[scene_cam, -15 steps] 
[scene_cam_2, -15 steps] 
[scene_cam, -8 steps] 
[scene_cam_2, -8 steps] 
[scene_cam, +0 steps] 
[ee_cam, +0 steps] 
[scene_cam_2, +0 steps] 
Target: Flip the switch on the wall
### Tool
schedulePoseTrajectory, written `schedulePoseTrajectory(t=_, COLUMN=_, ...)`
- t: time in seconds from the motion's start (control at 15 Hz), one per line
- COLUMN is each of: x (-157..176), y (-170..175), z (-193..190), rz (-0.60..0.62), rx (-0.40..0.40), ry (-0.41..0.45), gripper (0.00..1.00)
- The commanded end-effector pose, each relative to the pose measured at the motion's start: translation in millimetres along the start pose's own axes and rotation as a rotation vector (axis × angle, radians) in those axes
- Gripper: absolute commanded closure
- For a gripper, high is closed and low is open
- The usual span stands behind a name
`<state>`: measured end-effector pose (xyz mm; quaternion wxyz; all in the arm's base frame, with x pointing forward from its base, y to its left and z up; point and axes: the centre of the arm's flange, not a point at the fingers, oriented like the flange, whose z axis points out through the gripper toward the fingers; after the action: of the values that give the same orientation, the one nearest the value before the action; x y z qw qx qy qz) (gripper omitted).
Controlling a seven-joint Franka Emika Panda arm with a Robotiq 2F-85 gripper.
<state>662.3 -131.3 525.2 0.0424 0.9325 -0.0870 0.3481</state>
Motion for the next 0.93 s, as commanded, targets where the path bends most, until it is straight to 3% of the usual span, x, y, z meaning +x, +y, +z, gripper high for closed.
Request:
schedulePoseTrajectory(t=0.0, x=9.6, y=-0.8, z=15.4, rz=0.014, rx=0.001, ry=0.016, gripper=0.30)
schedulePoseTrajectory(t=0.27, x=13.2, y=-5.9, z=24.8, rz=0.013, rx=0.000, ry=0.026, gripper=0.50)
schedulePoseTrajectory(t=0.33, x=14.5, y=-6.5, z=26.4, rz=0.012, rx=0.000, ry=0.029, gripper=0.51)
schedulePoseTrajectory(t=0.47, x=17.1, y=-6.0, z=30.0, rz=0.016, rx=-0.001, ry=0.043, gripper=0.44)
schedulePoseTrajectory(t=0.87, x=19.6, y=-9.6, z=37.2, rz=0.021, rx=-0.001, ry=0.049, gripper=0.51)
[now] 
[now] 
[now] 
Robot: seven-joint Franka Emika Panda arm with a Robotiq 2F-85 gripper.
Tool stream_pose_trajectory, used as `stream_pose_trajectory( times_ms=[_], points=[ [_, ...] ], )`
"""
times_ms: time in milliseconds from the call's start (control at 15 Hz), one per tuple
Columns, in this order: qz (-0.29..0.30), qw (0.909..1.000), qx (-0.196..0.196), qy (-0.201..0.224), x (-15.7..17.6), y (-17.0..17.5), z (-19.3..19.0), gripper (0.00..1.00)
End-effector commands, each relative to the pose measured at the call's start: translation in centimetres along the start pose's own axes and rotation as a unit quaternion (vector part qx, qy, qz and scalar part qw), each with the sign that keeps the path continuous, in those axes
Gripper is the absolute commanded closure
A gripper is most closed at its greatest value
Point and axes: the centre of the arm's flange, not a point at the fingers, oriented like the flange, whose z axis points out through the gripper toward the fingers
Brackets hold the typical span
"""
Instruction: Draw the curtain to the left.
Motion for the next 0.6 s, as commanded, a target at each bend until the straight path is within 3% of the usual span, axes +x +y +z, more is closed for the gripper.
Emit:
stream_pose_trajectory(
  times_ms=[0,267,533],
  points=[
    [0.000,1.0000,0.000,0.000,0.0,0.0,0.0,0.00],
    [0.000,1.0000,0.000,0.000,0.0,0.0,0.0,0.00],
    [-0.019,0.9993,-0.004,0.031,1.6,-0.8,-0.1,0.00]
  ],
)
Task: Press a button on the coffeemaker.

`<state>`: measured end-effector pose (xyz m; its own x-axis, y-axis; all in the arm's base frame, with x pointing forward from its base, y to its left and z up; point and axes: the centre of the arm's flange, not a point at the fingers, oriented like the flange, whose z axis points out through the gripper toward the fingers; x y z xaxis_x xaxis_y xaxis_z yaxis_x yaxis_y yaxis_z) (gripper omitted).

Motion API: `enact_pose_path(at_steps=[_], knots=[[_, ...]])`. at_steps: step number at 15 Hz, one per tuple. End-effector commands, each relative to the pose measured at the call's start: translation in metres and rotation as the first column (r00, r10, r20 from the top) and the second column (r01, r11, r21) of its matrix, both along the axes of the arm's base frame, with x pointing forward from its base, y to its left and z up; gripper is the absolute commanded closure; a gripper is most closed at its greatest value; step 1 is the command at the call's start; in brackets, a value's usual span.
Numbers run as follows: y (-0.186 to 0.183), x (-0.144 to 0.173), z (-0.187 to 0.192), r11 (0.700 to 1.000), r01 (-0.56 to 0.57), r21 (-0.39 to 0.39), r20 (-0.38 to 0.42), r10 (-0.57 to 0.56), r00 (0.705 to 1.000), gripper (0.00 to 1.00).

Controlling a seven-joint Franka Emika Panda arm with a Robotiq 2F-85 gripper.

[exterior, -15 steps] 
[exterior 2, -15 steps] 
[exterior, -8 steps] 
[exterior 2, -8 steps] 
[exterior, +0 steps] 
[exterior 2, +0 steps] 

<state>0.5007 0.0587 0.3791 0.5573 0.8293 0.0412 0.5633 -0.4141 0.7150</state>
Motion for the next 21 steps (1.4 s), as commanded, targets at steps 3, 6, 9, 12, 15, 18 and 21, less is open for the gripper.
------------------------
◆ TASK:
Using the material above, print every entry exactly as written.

◆ RESPONSE TO THE TASK:
[scene_cam, -15 steps] 
[scene_cam_2, -15 steps] 
[scene_cam, -8 steps] 
[scene_cam_2, -8 steps] 
[scene_cam, +0 steps] 
[ee_cam, +0 steps] 
[scene_cam_2, +0 steps] 
Target: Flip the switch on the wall
### Tool
schedulePoseTrajectory, written `schedulePoseTrajectory(t=_, COLUMN=_, ...)`
- t: time in seconds from the motion's start (control at 15 Hz), one per line
- COLUMN is each of: x (-157..176), y (-170..175), z (-193..190), rz (-0.60..0.62), rx (-0.40..0.40), ry (-0.41..0.45), gripper (0.00..1.00)
- The commanded end-effector pose, each relative to the pose measured at the motion's start: translation in millimetres along the start pose's own axes and rotation as a rotation vector (axis × angle, radians) in those axes
- Gripper: absolute commanded closure
- For a gripper, high is closed and low is open
- The usual span stands behind a name
`<state>`: measured end-effector pose (xyz mm; quaternion wxyz; all in the arm's base frame, with x pointing forward from its base, y to its left and z up; point and axes: the centre of the arm's flange, not a point at the fingers, oriented like the flange, whose z axis points out through the gripper toward the fingers; after the action: of the values that give the same orientation, the one nearest the value before the action; x y z qw qx qy qz) (gripper omitted).
Controlling a seven-joint Franka Emika Panda arm with a Robotiq 2F-85 gripper.
<state>662.3 -131.3 525.2 0.0424 0.9325 -0.0870 0.3481</state>
Motion for the next 0.93 s, as commanded, targets where the path bends most, until it is straight to 3% of the usual span, x, y, z meaning +x, +y, +z, gripper high for closed.
Request:
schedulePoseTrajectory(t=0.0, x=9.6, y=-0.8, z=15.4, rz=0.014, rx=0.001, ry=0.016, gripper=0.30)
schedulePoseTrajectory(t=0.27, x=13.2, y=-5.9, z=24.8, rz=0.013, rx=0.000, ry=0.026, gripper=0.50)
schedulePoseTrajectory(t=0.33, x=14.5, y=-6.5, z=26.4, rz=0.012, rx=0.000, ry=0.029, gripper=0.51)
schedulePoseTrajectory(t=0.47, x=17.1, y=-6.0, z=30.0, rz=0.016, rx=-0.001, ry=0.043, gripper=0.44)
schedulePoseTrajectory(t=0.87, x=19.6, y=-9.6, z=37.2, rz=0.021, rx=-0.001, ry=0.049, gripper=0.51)
[now] 
[now] 
[now] 
Robot: seven-joint Franka Emika Panda arm with a Robotiq 2F-85 gripper.
Tool stream_pose_trajectory, used as `stream_pose_trajectory( times_ms=[_], points=[ [_, ...] ], )`
"""
times_ms: time in milliseconds from the call's start (control at 15 Hz), one per tuple
Columns, in this order: qz (-0.29..0.30), qw (0.909..1.000), qx (-0.196..0.196), qy (-0.201..0.224), x (-15.7..17.6), y (-17.0..17.5), z (-19.3..19.0), gripper (0.00..1.00)
End-effector commands, each relative to the pose measured at the call's start: translation in centimetres along the start pose's own axes and rotation as a unit quaternion (vector part qx, qy, qz and scalar part qw), each with the sign that keeps the path continuous, in those axes
Gripper is the absolute commanded closure
A gripper is most closed at its greatest value
Point and axes: the centre of the arm's flange, not a point at the fingers, oriented like the flange, whose z axis points out through the gripper toward the fingers
Brackets hold the typical span
"""
Instruction: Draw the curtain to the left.
Motion for the next 0.6 s, as commanded, a target at each bend until the straight path is within 3% of the usual span, axes +x +y +z, more is closed for the gripper.
Emit:
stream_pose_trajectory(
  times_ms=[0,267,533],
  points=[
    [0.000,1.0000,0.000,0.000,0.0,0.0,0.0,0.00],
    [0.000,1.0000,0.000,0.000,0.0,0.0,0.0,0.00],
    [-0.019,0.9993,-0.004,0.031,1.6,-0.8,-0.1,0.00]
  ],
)
Task: Press a button on the coffeemaker.

`<state>`: measured end-effector pose (xyz m; its own x-axis, y-axis; all in the arm's base frame, with x pointing forward from its base, y to its left and z up; point and axes: the centre of the arm's flange, not a point at the fingers, oriented like the flange, whose z axis points out through the gripper toward the fingers; x y z xaxis_x xaxis_y xaxis_z yaxis_x yaxis_y yaxis_z) (gripper omitted).

Motion API: `enact_pose_path(at_steps=[_], knots=[[_, ...]])`. at_steps: step number at 15 Hz, one per tuple. End-effector commands, each relative to the pose measured at the call's start: translation in metres and rotation as the first column (r00, r10, r20 from the top) and the second column (r01, r11, r21) of its matrix, both along the axes of the arm's base frame, with x pointing forward from its base, y to its left and z up; gripper is the absolute commanded closure; a gripper is most closed at its greatest value; step 1 is the command at the call's start; in brackets, a value's usual span.
Numbers run as follows: y (-0.186 to 0.183), x (-0.144 to 0.173), z (-0.187 to 0.192), r11 (0.700 to 1.000), r01 (-0.56 to 0.57), r21 (-0.39 to 0.39), r20 (-0.38 to 0.42), r10 (-0.57 to 0.56), r00 (0.705 to 1.000), gripper (0.00 to 1.00).

Controlling a seven-joint Franka Emika Panda arm with a Robotiq 2F-85 gripper.

[exterior, -15 steps] 
[exterior 2, -15 steps] 
[exterior, -8 steps] 
[exterior 2, -8 steps] 
[exterior, +0 steps] 
[exterior 2, +0 steps] 

<state>0.5007 0.0587 0.3791 0.5573 0.8293 0.0412 0.5633 -0.4141 0.7150</state>
Motion for the next 21 steps (1.4 s), as commanded, targets at steps 3, 6, 9, 12, 15, 18 and 21, less is open for the gripper.

Nothing more is needed for this exercise.